Instructions to follow> Below are lines of data, and only some are wanted. Please repeat exactly those from the line that has "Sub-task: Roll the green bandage" through the line that has "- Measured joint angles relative".

====

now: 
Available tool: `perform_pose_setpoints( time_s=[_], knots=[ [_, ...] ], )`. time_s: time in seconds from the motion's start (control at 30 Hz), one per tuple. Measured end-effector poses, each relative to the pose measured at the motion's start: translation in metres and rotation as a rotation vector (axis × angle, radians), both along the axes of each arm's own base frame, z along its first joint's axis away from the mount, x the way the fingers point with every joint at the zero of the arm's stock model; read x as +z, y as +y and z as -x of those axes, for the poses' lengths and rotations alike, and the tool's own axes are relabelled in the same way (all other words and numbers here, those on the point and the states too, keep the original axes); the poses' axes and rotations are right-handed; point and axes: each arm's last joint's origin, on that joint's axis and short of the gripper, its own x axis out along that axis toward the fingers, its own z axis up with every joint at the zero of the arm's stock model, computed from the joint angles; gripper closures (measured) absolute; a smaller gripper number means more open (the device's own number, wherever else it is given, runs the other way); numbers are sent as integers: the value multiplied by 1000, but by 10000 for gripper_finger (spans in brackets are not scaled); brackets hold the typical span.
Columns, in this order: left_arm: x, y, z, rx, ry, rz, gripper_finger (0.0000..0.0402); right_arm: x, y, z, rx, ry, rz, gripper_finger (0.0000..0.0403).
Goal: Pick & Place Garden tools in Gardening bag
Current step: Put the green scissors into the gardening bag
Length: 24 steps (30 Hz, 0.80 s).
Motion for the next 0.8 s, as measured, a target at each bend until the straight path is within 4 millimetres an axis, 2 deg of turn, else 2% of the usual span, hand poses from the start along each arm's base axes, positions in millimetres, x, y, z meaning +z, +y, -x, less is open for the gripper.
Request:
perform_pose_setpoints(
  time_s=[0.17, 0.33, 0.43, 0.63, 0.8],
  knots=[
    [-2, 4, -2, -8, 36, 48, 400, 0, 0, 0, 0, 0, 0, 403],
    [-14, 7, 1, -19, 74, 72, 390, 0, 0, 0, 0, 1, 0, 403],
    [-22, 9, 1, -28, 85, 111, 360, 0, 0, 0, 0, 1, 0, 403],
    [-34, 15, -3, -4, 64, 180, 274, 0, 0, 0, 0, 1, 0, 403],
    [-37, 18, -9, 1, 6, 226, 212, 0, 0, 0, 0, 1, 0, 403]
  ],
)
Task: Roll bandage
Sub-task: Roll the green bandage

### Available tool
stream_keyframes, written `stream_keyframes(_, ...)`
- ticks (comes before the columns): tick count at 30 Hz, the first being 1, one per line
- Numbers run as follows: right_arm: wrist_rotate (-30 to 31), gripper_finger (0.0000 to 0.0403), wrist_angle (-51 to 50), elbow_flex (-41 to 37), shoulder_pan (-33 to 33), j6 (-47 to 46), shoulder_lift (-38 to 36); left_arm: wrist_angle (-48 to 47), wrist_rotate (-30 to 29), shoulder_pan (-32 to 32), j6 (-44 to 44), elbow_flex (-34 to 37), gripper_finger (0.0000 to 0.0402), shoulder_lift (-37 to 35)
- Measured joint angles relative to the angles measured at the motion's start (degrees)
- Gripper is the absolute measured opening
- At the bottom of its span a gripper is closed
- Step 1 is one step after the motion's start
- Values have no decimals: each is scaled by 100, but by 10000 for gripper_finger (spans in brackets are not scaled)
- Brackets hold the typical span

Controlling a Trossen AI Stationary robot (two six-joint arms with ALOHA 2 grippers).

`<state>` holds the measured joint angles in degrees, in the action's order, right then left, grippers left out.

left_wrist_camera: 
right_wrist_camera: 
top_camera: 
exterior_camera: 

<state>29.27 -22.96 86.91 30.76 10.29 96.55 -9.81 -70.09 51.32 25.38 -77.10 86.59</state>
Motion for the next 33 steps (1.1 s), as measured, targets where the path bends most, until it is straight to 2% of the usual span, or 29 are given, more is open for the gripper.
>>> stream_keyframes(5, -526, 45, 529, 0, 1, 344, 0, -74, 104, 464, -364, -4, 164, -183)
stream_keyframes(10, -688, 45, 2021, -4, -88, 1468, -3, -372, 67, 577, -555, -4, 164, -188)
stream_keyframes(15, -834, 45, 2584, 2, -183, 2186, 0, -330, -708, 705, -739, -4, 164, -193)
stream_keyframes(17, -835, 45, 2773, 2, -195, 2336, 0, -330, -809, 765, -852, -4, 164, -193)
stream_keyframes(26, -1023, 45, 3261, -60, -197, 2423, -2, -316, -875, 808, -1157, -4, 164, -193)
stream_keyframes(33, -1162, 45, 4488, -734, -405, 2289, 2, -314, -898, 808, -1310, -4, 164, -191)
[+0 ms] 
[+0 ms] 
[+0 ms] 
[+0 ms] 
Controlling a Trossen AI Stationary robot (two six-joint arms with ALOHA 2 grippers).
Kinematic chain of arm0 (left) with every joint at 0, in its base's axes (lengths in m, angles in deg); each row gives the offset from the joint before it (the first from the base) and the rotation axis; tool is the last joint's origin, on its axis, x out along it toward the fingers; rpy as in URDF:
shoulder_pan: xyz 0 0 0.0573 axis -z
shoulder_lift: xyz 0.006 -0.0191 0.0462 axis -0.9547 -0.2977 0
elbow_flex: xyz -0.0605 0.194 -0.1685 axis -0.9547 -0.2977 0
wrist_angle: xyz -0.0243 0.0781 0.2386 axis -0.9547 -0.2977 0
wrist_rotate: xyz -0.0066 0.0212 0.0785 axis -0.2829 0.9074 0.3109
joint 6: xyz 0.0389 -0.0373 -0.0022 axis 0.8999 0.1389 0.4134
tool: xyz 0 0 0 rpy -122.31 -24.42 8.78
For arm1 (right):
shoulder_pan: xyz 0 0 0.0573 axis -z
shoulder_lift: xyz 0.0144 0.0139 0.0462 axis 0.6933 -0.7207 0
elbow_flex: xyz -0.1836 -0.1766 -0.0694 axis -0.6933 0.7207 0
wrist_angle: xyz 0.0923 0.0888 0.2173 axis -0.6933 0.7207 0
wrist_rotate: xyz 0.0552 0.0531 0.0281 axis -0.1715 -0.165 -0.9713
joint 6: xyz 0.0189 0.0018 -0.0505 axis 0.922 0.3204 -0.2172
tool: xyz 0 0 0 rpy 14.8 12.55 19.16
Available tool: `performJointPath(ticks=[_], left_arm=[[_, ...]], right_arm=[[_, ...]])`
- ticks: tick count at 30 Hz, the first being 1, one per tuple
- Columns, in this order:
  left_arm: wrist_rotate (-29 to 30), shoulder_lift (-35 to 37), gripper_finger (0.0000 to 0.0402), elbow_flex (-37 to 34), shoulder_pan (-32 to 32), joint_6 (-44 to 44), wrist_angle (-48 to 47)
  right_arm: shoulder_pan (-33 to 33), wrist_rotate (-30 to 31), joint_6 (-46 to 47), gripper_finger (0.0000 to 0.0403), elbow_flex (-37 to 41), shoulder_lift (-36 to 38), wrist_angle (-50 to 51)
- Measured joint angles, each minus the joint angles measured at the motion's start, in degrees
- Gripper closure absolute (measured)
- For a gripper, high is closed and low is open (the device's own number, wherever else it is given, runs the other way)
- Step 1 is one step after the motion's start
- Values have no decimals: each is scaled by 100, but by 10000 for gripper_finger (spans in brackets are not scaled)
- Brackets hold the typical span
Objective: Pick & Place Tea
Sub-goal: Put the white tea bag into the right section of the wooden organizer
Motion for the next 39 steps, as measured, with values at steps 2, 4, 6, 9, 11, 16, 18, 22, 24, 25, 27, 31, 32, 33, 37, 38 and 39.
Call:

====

Response box>
Sub-task: Roll the green bandage

### Available tool
stream_keyframes, written `stream_keyframes(_, ...)`
- ticks (comes before the columns): tick count at 30 Hz, the first being 1, one per line
- Numbers run as follows: right_arm: wrist_rotate (-30 to 31), gripper_finger (0.0000 to 0.0403), wrist_angle (-51 to 50), elbow_flex (-41 to 37), shoulder_pan (-33 to 33), j6 (-47 to 46), shoulder_lift (-38 to 36); left_arm: wrist_angle (-48 to 47), wrist_rotate (-30 to 29), shoulder_pan (-32 to 32), j6 (-44 to 44), elbow_flex (-34 to 37), gripper_finger (0.0000 to 0.0402), shoulder_lift (-37 to 35)
- Measured joint angles relative to the angles measured at the motion's start (degrees)

The answer has been fully stated.